4. Prepare for the Language Model (LM)

This is the run_lm.sh file.

dir=exp/lm 
lm_dir=  # the dir to store the LM
gmm_mdl_dir=exp/tri4b # the place to store the gmm
nn_mdl_dir=exp/chain-skip/tdnn-f-cn # the chain model dir

mkdir $dir
# compress the language model from the open resource data_thchs30
tar czvf $dir/corpus.lm_e-7.tar.gz  data_thchs30/lm_word/word.3gram.lm
# transform the language model into G.fst
./utils/format_lm.sh  data/lang $dir/corpus.lm_e-7.tar.gz  data/lang $dir/lang_test
# make the GMM acoustic model's lang files to compose with the G.fst into HCLG.fst
./utils/mkgraph.sh   $dir/lang_test $gmm_mdl_dir  $gmm_mdl_dir/graph
# compose the chain model, lang files, and G.fst into the HCLG.fst
./utils/mkgraph.sh  --self-loop-scale 1.0 $dir/lang_test $nn_mdl_dir  $nn_mdl_dir/graph

5. Decode

We will use the ./decode_chain.sh, it will print the WER.

#!/bin/bash

. ./path.sh
. ./cmd.sh
exp_dir=exp/chain-skip/tdnn-f-cn # the AM and the storage path
beam=13 # the threshold of the beam search, the bigger the beam the seach time will be longer and vice versa
stage=-3
for data_set in test  ;do # test corpus
      steps/nnet3/decode.sh \
      --nj 8 --acwt 1.0 --post-decode-acwt 10.0 \ # the decoding params
      --cmd "run.pl" --iter final \ # use final.mdl to decode
      --stage $stage \
      $exp_dir/graph  data/fbank/$data_set $exp_dir/decode_graph_final
done
cat $exp_dir/decode_graph_final/scoring_kaldi/best_wer # check the decoding results

#result: %WER 21.75 [ 17647 / 81139, 149 ins, 664 del, 16834 sub ] exp/chain-skip/tdnn-f-cn/decode_graph_final/wer_10_0.0

7. Kaldi Vad

compute_vad_decision.sh

We can find the compute_vad_decision.sh in kaldi-egs/wsj/s5/steps/compute_vad_decision.sh.

8. Some Useful Tools in Kaldi

8.1 utils/run.pl

This will help the Kaldi run the system in multiple processing units，which makes the kaldi training more fast.
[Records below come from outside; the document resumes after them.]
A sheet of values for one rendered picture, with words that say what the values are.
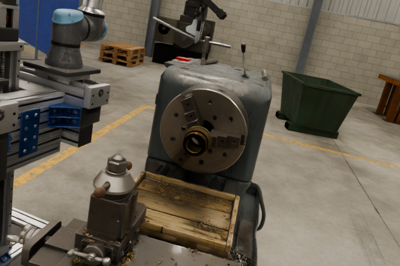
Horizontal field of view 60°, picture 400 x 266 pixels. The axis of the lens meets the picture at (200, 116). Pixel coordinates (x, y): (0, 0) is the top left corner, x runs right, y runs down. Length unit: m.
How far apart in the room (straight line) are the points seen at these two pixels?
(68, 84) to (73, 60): 0.10
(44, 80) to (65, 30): 0.23
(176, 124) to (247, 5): 10.07
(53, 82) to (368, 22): 10.58
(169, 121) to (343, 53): 10.34
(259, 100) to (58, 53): 0.83
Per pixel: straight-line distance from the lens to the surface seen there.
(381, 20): 11.66
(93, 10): 1.63
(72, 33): 1.53
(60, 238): 0.82
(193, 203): 1.16
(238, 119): 1.20
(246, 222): 1.83
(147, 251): 0.80
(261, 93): 1.35
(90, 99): 1.46
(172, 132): 1.25
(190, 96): 1.20
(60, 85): 1.54
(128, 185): 0.68
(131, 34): 12.00
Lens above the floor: 1.46
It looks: 15 degrees down
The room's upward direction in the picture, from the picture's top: 11 degrees clockwise
We will discuss the nj later, since we will know num_jobs.

There is a very important tips here is that:

the nj value should smaller than the corpus speaker’s number. If there are 20 speakers in your corpus, you cannot set that number higher than that. If not follow this rule, it will send the errors.